Given data:
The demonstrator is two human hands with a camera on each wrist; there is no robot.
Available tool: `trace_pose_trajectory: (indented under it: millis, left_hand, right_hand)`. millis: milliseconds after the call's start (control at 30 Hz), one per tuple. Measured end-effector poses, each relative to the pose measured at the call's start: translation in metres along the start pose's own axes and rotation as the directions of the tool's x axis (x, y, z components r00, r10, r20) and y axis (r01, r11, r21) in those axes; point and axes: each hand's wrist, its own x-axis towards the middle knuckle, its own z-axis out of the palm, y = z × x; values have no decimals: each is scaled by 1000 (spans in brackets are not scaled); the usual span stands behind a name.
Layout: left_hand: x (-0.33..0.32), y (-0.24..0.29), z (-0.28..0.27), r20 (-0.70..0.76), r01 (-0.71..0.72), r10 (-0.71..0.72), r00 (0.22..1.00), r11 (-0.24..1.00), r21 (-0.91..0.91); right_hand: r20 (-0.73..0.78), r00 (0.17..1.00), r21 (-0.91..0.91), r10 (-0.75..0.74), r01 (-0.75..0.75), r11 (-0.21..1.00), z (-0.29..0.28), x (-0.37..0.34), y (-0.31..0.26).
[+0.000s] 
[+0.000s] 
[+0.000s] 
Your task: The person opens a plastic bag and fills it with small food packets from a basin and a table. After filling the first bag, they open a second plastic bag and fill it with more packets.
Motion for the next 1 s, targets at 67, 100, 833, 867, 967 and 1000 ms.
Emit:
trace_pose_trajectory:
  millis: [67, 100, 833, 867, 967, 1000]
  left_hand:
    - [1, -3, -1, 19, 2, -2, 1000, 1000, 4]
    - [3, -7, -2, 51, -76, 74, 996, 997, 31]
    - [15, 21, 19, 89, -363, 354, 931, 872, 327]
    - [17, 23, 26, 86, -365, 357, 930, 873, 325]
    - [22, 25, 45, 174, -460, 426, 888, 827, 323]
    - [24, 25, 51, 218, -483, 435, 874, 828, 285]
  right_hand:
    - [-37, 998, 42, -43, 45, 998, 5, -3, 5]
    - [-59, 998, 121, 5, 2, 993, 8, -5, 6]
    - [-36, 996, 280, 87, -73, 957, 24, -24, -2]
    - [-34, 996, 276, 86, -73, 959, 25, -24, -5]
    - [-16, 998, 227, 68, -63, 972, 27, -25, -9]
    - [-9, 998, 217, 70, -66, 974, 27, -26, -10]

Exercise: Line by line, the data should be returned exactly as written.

Completed task:
The demonstrator is two human hands with a camera on each wrist; there is no robot.
Available tool: `trace_pose_trajectory: (indented under it: millis, left_hand, right_hand)`. millis: milliseconds after the call's start (control at 30 Hz), one per tuple. Measured end-effector poses, each relative to the pose measured at the call's start: translation in metres along the start pose's own axes and rotation as the directions of the tool's x axis (x, y, z components r00, r10, r20) and y axis (r01, r11, r21) in those axes; point and axes: each hand's wrist, its own x-axis towards the middle knuckle, its own z-axis out of the palm, y = z × x; values have no decimals: each is scaled by 1000 (spans in brackets are not scaled); the usual span stands behind a name.
Layout: left_hand: x (-0.33..0.32), y (-0.24..0.29), z (-0.28..0.27), r20 (-0.70..0.76), r01 (-0.71..0.72), r10 (-0.71..0.72), r00 (0.22..1.00), r11 (-0.24..1.00), r21 (-0.91..0.91); right_hand: r20 (-0.73..0.78), r00 (0.17..1.00), r21 (-0.91..0.91), r10 (-0.75..0.74), r01 (-0.75..0.75), r11 (-0.21..1.00), z (-0.29..0.28), x (-0.37..0.34), y (-0.31..0.26).
[+0.000s] 
[+0.000s] 
[+0.000s] 
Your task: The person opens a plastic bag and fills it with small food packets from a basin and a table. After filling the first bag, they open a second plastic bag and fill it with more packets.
Motion for the next 1 s, targets at 67, 100, 833, 867, 967 and 1000 ms.
Emit:
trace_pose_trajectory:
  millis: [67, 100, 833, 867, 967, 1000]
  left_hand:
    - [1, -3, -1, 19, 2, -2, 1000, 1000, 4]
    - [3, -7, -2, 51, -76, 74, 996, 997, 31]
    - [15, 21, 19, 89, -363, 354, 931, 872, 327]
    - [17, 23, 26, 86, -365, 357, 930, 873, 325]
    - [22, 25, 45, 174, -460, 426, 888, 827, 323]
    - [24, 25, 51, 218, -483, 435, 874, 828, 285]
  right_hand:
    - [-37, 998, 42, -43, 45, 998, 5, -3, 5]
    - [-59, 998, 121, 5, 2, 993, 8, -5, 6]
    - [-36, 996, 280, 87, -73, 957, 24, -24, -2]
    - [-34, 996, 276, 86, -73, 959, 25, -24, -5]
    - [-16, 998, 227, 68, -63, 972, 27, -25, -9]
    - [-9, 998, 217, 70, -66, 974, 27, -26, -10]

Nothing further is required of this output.